In general, the Reformation Christians followed this interpretation of Romans 11: 25-26. This does not mean at all that Reformation Christian doctrine followed what is called Five Point Calvinism. This includes the doctrines of Total Depravity, Unconditional Election, Limited Atonement, Irresistible Grace, and Preservation of the Elect.

I have studied the influence of Theodore Beza, successor to Calvin, on the Calvinist and Protestant doctrine of the ekklesia or church. John Wyclife, of England, translated the first Bible into English in 1382, not from the original languages, but from the Latin. Wyclife translated the Latin word ecclesiam into chirche (in old English spelling):

But then William Tyndale in his 1526 New Testament translated ekklesia as congregation, except for Acts 14: 13 and Acts 19: 37 where he used churche, meaning a pagan place of worship. Tyndale broke with Catholic tradition and used congregation for ekklesia something which might have contributed to his being strangled at the stake by the Catholics.

And after the death of John Calvin, Theodore Beza in 1556 returned to the use of church to translate ekklesia - and the Geneva Bible followed him, using church instead of congregation. Beza returned to the Catholic Capital C Church translation of ekklesia as chirche.

William Tyndale, who was a one man translator of the Greek Textus Receptus into the English of his time - 1525-1536 or so - would not have agreeed at all with Beza's return to the use of the Roman Catholic chirche as a translation of ekklesia. Tyndale as a kind of one person Remnant of God would have insisted that the meaning of the Greek word ekklesia at the time the New Testament was written must be preserved in the English translation of that word. Ekklesia has a meaning closer to meeting, assembly or congregation than to the several meanings of chirche in 1525.

The old English word circe, chirche, kirk or churche is said to have meant the house of a lord, a place of pagan worship, or circe, the Greek goddess. But circe, or churche was redefined by the clergy.

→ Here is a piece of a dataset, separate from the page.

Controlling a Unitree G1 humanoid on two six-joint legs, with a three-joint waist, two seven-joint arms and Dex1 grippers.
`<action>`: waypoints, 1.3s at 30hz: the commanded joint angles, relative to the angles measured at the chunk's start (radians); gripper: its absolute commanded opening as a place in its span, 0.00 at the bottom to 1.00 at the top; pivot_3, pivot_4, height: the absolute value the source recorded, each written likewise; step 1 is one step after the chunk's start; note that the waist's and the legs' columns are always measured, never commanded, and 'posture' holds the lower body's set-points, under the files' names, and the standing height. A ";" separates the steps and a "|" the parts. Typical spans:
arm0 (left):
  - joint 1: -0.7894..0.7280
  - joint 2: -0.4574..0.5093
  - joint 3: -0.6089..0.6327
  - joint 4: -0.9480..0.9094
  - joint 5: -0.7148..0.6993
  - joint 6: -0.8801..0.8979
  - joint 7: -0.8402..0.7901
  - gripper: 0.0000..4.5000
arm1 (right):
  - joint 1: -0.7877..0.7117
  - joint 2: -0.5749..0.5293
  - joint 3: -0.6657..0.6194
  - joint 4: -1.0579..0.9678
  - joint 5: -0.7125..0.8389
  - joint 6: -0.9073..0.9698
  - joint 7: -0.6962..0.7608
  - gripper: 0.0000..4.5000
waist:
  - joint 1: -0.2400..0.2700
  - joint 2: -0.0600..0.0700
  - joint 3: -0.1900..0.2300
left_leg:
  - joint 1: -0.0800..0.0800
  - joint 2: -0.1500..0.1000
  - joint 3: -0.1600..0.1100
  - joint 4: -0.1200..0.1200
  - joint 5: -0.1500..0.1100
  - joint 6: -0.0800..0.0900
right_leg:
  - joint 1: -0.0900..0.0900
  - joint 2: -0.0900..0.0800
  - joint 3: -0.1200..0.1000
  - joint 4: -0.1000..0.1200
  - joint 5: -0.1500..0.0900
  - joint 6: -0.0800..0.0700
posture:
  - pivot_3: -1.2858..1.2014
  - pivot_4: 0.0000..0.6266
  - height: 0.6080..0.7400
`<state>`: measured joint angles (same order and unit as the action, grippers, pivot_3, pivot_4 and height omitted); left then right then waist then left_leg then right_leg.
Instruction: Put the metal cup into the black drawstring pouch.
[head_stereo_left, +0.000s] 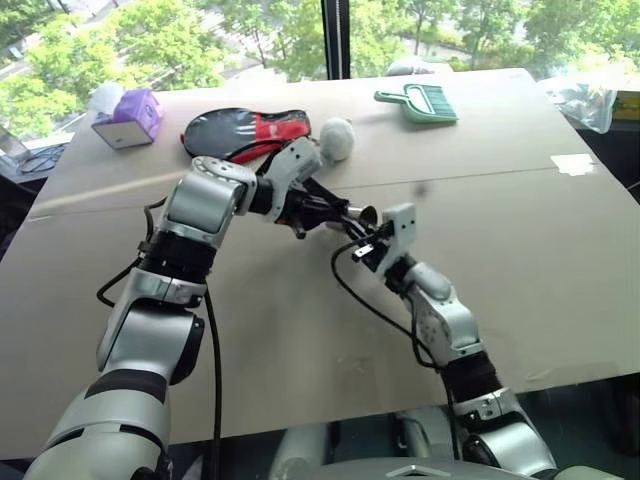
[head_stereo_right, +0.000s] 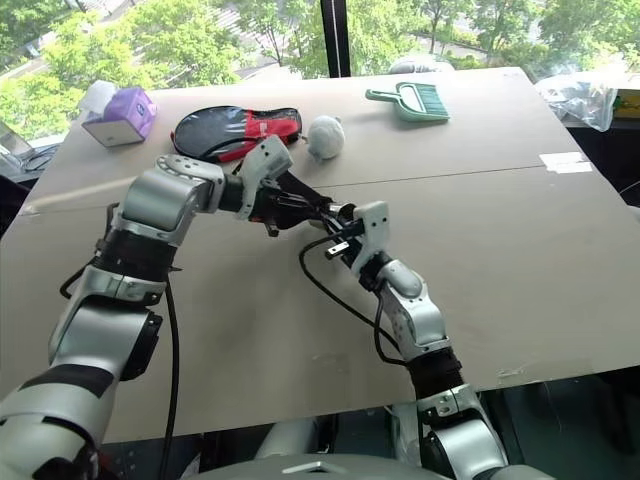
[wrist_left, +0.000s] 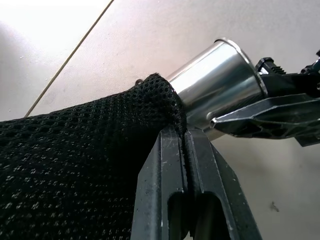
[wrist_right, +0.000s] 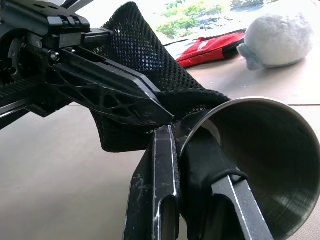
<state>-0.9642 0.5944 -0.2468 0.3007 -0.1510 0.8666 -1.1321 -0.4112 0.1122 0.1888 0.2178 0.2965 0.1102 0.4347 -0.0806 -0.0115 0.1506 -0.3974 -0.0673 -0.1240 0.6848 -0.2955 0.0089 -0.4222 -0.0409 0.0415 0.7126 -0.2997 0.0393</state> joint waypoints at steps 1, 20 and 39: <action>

Neither churche as a house of a pagan lord or circe as the Greek goddess have the same meaning as the Greek word ekklesia.

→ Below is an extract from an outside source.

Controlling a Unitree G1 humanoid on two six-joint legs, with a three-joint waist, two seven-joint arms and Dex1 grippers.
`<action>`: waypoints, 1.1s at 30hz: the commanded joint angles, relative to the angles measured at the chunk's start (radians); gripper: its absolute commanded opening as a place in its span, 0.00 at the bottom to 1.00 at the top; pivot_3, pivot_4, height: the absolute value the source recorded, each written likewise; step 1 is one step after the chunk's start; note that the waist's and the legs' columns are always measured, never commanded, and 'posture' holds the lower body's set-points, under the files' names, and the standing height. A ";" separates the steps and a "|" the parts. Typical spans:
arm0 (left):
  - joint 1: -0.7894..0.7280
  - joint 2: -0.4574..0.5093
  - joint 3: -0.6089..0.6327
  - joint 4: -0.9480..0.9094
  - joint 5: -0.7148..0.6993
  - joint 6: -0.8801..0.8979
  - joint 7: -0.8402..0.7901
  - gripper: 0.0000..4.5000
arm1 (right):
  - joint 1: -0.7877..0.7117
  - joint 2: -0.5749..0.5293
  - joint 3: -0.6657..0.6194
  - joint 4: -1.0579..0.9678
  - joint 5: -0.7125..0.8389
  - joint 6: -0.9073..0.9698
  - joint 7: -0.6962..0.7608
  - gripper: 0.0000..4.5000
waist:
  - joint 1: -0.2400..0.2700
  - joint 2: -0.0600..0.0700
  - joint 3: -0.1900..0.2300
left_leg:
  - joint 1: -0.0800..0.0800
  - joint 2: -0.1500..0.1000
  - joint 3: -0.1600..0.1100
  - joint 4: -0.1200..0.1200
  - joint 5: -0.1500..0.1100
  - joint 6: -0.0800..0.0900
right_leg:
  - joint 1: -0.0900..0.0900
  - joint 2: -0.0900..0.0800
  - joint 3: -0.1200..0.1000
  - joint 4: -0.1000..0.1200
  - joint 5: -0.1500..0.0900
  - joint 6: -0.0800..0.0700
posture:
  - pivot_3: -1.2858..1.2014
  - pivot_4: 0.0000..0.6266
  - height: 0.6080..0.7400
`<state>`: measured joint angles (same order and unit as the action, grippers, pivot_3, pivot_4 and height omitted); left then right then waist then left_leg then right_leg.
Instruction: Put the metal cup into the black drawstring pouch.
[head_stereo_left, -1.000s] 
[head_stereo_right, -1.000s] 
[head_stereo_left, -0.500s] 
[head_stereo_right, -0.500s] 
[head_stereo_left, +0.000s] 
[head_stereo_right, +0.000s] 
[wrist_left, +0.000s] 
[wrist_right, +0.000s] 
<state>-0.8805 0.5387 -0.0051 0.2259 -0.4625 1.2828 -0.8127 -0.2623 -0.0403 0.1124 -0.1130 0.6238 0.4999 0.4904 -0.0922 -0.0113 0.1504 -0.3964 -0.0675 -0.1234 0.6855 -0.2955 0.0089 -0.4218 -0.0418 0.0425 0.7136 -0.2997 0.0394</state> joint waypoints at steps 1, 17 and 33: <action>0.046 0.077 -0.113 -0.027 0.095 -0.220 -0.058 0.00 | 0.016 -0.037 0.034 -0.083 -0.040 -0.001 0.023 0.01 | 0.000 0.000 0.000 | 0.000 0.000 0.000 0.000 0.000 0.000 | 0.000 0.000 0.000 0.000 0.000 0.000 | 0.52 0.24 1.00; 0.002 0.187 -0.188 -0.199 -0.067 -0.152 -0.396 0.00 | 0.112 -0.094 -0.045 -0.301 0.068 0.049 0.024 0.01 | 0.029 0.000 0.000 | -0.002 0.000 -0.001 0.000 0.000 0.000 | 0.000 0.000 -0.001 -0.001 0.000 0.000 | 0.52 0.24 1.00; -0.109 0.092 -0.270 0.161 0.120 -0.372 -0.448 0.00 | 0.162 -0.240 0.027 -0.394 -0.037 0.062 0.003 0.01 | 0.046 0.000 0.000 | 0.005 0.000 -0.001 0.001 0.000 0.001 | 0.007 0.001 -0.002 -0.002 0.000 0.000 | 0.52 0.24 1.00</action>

What Beza did, in effect, in returning to chirche as a translation of ekklesia, was to move back toward a definition of the church as an institution of man with a clergy class who claim to have control over the beliefs of the congregation, as in Roman Catholicism.

I Peter 5: 2-3 says "Feed the flock of God which is among you, taking the oversight thereof, not by constraint, but willingly; not for filthy lucre, but of a ready mind;
3. Neither as being lords over God's heritage, but being ensamples to the flock."

And so the Capital C Church - as a proper rather than a common noun - became pretty much equal to the Body of Christ. And then starting in the 19th century the dispensationalists take the idea of the Capital, C Church and place it beside Old Covenant Physical Israel and claim as one of their starting postulates that God now has two peoples, Israel and the Church.

By Israel they mean Israel as those of the physical bloodline, which in texts of the New Testament is done away with, and put Israel alongside the Capital C Church, which has been given a meaning different from the original Greek ekklesia. I know about Paul's use of ekklesia appearing to be the Body of Christ in Colossians 1: 18 and 1: 24.

"And he is the head of the body, the church: who is the beginning, the firstborn from the dead; that in all things he might have the preeminence." Colossians 1: 18

"Who now rejoice in my sufferings for you, and fill up that which is behind of the afflictions of Christ in my flesh for his body's sake, which is the church:" Colossians 1: 24

In Colossians 4: 15-16 Paul uses ekklesia to refer to a local congregation. And in Philemon 1: 2, which is a short letter considered to be written at the time of Paul's imprisonment in Rome in about 58 to 62 A.D., Paul used ekklesia to refer to a local church. Philemon 1: 2 says "And to our belived Apphia and Archippus our fellowsoldier, and to the church in thy house."

If Paul in Colossians 1: 18 and 1: 24 intended to change the use of ekklesia from being a local congregation of Christians to being equal to the Body of Christ, the elect of God, he would likely have been consistent in its use in Colossians, Philemon and also in Ephesians.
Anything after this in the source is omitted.